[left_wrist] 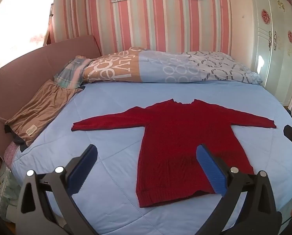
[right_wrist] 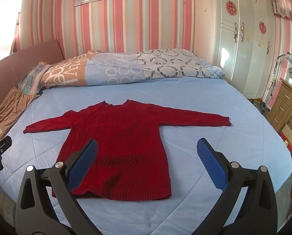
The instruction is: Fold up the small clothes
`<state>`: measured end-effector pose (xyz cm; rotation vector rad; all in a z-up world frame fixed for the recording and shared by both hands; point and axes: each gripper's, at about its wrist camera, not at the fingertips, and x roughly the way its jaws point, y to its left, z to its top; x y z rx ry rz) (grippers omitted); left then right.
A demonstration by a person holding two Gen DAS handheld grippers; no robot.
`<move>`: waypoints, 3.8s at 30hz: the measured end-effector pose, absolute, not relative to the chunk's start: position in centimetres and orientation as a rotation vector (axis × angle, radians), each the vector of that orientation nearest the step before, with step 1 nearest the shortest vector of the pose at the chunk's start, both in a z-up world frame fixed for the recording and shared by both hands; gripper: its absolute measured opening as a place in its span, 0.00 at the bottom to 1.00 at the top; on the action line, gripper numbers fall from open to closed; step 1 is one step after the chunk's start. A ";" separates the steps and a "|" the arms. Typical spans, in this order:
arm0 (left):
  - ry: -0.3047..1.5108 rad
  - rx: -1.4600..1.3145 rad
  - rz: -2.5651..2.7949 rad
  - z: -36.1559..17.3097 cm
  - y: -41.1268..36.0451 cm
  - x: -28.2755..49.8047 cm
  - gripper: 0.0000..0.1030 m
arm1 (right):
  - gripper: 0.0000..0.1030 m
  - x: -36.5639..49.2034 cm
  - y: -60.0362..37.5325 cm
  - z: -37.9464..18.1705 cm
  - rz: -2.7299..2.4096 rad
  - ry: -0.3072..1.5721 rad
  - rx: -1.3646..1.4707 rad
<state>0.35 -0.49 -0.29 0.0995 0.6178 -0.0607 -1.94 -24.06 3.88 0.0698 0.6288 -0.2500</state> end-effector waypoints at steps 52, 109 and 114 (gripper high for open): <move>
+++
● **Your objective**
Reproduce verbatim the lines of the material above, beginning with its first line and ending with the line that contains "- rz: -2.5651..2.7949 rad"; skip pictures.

● **Solution to this problem**
[left_wrist] 
[right_wrist] 
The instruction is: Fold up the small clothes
`<state>`: measured end-effector pose (xyz cm; rotation vector rad; all in a z-up world frame fixed for the recording and shared by both hands; point and axes: each gripper's, at about its wrist camera, not at the fingertips, and x roughly the way its jaws point, y to its left, z to its top; x y z rx ry rz) (grippers omitted); left then right.
A demonstration by a person holding two Gen DAS handheld grippers; no robot.
`<move>`: waypoints, 3.8s at 30hz: the measured end-effector pose, absolute, not relative to the chunk's start: position in centimetres and orientation as a rotation vector (axis × angle, radians), each the vector of that orientation nearest the step before, with step 1 nearest the shortest vector of the pose at the chunk's start, both in a z-up world frame fixed for the recording and shared by both hands; gripper: its absolute measured opening as a place in its span, 0.00 at the bottom to 1.00 at the top; on the action line, gripper numbers fall from open to closed; step 1 is one step after the chunk's start. A ";" separates the steps and a "|" the arms. Typical spans, in this order:
arm0 (left):
  - ry: -0.3047..1.5108 rad
  - rx: -1.4600..1.3145 rad
  - rz: -2.5651..2.7949 rad

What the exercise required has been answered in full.